Due/Published October 2003, 224 pages, cloth

ISBN 1590510372

The world knows Freud as a thinker, one of the founding giants of modern culture. Now Lydia Flem paints a portrait of Freud the man: a father, husband and friend, a secular Jew with passion for classical antiquity and European culture, torn between his need to be fully accepted in an antisemitic society and remaining faithful to his origins.

Flem enters into the depths of Freud's creativity, showing how his thinking is connected to his immersion in the arts, the history of religions, and mythology. The intimate details of his daily life, his relationships with women, his poetic gifts, his travels, his dreams, his letters to family, friends and colleagues: all reveal his vision of the unconscious. We accompany Freud on his walks through Vienna and Rome; look over his shoulder as he writes to his fiancee; learn the significance of the Greek, Roman, and Egyptian figurines that stand before him on his desk as he conceives his groundbreaking ideas; and discover the books, read in childhood, that later shaped his self-analysis and his theoretical development.

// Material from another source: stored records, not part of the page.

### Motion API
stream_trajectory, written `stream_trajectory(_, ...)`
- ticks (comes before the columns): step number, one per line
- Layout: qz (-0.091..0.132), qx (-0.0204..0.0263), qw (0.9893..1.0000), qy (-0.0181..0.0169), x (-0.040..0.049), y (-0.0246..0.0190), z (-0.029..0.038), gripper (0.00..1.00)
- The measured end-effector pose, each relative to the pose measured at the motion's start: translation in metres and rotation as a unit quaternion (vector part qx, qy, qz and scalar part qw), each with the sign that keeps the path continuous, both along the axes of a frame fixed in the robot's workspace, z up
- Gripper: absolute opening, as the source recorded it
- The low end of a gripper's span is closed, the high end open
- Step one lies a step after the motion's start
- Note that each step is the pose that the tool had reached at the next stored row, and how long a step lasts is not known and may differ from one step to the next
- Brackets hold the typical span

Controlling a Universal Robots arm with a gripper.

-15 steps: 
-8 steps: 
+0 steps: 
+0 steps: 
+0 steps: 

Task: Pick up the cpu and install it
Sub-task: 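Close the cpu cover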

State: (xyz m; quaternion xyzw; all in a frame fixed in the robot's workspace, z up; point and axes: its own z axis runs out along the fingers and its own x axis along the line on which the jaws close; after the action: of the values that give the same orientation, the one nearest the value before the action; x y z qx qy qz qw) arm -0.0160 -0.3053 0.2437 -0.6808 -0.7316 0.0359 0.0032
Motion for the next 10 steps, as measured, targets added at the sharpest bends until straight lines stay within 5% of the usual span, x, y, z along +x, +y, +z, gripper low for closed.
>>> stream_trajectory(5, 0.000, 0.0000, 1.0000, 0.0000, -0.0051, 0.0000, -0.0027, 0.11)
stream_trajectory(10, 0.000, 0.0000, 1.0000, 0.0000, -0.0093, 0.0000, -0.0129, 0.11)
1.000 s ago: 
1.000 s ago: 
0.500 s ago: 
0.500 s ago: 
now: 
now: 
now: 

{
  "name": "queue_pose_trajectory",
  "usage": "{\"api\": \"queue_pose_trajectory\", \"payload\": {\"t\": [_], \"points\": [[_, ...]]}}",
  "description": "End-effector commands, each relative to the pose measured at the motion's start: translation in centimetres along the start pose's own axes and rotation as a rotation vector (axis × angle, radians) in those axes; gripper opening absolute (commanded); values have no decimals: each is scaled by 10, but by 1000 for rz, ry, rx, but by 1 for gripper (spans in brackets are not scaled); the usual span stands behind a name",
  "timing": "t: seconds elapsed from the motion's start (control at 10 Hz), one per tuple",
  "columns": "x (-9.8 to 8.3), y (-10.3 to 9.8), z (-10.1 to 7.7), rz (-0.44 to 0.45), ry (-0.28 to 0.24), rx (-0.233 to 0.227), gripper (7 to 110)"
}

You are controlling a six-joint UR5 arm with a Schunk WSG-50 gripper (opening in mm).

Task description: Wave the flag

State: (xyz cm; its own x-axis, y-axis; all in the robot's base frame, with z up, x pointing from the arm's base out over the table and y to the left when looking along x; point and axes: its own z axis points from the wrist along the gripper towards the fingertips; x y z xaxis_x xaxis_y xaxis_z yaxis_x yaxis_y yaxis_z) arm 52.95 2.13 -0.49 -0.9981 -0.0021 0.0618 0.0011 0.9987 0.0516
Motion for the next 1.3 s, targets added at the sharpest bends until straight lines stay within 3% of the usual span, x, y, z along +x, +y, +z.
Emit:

From the 6-year-old gleefully tearing up a book illustrated with pictures of Persia; to the young doctor balancing his scientific training with his love of Shakespeare; to the psychoanalyst in his prime, conquering the resistance to his theories; to the old man, ravaged by illness, forced to flee into exile in England, Lydia Flem leads us deep into the life of Freud.

 
 



Review

Freud’s love of cigars, his interest in Shakespeare, and his conflicted feelings about Judaism are well documented, but did you know that, unable to wait, he often celebrated his children’s birthday the day before, or that he enjoyed English mystery novels, or that he was fascinated with railway travel? Or, what of his relationships with women: his wife, sister-in-law, the charming French singer Yvette Guibert, Princess Marie Bonaparte, and the brilliant Lou Andréas Salomé? Lydia Flem’s intriguing and lively new study of Freud, which reads like a novel and an intellectual biography, charts his daily activities, friendships, wide-ranging interests, and family life. Her study takes us from Freud as a young boy to his final days in London as we read about the textual sources and personal experiences that informed his ideas about psychoanalysis. Flem shows the ways in which Freud drew connections between his sessions with patients, varied readings, and his inner life to develop his theories of psychoanalysis and the human psyche. She explains, “Through the threefold path of the personal, the pathological, and the cultural, what he [Freud] is trying to do is interpret the unknown of the human soul.” Flem’s vivid and imaginative work follows Freud as he sees patients, reads books, walks around Vienna, shops for archeological artifacts, travels, and spends time with his family. Though one could hardly claim a shortage of books on Freud, Flem’s book does offer a truly novel understanding of Freud and the inextricable connection between Freud the man and Freud the thinker.